Stand: 03.08.2016 18:47 Uhr

Anja Reschke: "Ohne Hass lebt es sich besser"

von Anja Reschke

Vor einem Jahr habe ich einen Kommentar in den Tagesthemen gesprochen. Entgegen der allgemeinen Wahrnehmung war es kein Kommentar PRO Flüchtlinge, sondern ein Kommentar ANTI Hetze. Ich war erschrocken damals, als ich die vielen hasserfüllten Kommentare im Netz über Flüchtlinge gelesen habe. Ich war schockiert, als ich die Bilder sah von wütenden Bürgern, in Freital etwa, die vor einem Asylbewerberheim "Der Dreck muss weg" gebrüllt haben. Ist man wieder soweit, dass man andere Menschen einfach als Dreck bezeichnen darf, habe ich mich gefragt. Nur, weil sie von woanders herkommen. Das war eine Seite von Deutschland, die ich in dieser Massivität bis dahin nicht kannte. Und ich wollte wissen, ob es noch eine Zivilgesellschaft gibt, die sich unverhohlenem Rassismus entgegenstellt. Und ob ich mit dieser Wahrnehmung alleine dastehe.
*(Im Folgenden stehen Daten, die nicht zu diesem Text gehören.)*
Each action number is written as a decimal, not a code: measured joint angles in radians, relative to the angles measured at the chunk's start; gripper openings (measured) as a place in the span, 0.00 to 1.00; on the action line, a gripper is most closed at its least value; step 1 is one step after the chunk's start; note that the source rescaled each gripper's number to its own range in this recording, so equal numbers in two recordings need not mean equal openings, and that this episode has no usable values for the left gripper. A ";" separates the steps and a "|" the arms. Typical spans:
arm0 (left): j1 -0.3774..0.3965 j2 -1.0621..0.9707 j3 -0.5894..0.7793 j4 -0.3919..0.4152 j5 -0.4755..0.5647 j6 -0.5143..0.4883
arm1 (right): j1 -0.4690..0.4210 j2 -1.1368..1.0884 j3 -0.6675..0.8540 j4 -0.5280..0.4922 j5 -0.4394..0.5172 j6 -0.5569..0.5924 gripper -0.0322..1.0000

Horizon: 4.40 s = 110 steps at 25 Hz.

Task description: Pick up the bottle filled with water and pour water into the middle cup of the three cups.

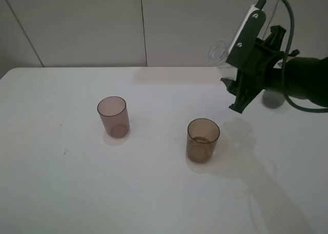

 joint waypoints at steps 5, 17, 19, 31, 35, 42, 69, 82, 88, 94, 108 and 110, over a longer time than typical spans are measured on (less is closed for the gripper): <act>0.000 0.000 0.000 0.000 0.000 0.000 | -0.056 0.027 -0.011 -0.254 -0.035 0.426 0.04; 0.000 0.000 0.000 0.000 0.000 0.000 | -0.056 0.289 -0.039 -0.207 -0.438 0.904 0.04; 0.000 0.000 0.000 0.000 0.000 0.000 | -0.060 0.327 -0.064 -0.197 -0.450 0.908 0.04; 0.000 0.000 0.000 0.000 0.000 0.000 | -0.064 0.549 -0.152 -0.299 -0.514 1.057 0.04; 0.000 0.000 0.000 0.000 0.000 0.000 | -0.064 0.588 -0.153 -0.302 -0.536 1.063 0.04; 0.000 0.000 0.000 0.000 0.000 0.000 | -0.064 0.608 -0.154 -0.337 -0.539 1.064 0.04; 0.000 0.000 0.000 0.000 0.000 0.000 | -0.064 0.458 -0.111 -0.308 -0.579 1.066 0.82; 0.000 0.000 0.000 0.000 0.000 0.000 | -0.068 0.001 -0.108 -0.087 -0.012 1.072 0.82; 0.000 0.000 0.000 0.000 0.000 0.000 | -0.139 -0.194 -0.108 -0.004 0.679 1.099 0.82; 0.000 0.000 0.000 0.000 0.000 0.000 | -0.242 -0.365 -0.107 -0.127 1.043 1.190 0.82; 0.000 0.000 0.000 0.000 0.000 0.000 | -0.291 -1.076 -0.107 -0.239 1.332 1.229 0.82; 0.000 0.000 0.000 0.000 0.000 0.000 | -0.291 -1.152 -0.107 -0.239 1.351 1.229 0.82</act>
Ich stand es nicht.  Hunderte von Mails und Kommentaren haben mich erreicht, bis heute, von Bürgern, die genauso entsetzt waren über diesen Umgang, diesen Hass auf andere Menschen.  Das war und ist beruhigend und ermutigend.

VIDEO: Anja Reschke: "Dagegen halten - Mund aufmachen" (2 Min)

Beleidigungen und Verleumdungen sind heute Alltag

Aber das ist nur die eine Seite. Die andere ist, dass sich seit vergangenem Sommer die Sprache und der Umgang miteinander weiter verschärft haben. Üble Beleidigungen und  Verleumdungen sind inzwischen Teil unserer alltäglichen Kommunikation, nicht nur im Netz.  Man hat sich daran gewöhnt. Man ist nicht mehr schockiert. Auch dass Politiker vom Platz gejagt oder Abgeordnetenbüros verwüstet werden, gehört heute halt anscheinend dazu. Und dabei ist es genauso verwerflich, ob es sich dabei um einen Politiker der Linken oder der AfD handelt. Auch das war in dieser Häufigkeit vor einem Jahr nicht denkbar. Je mehr böse Worte gefallen sind, je mehr Übergriffe es gab, desto mehr hat sich das Klima vergiftet.  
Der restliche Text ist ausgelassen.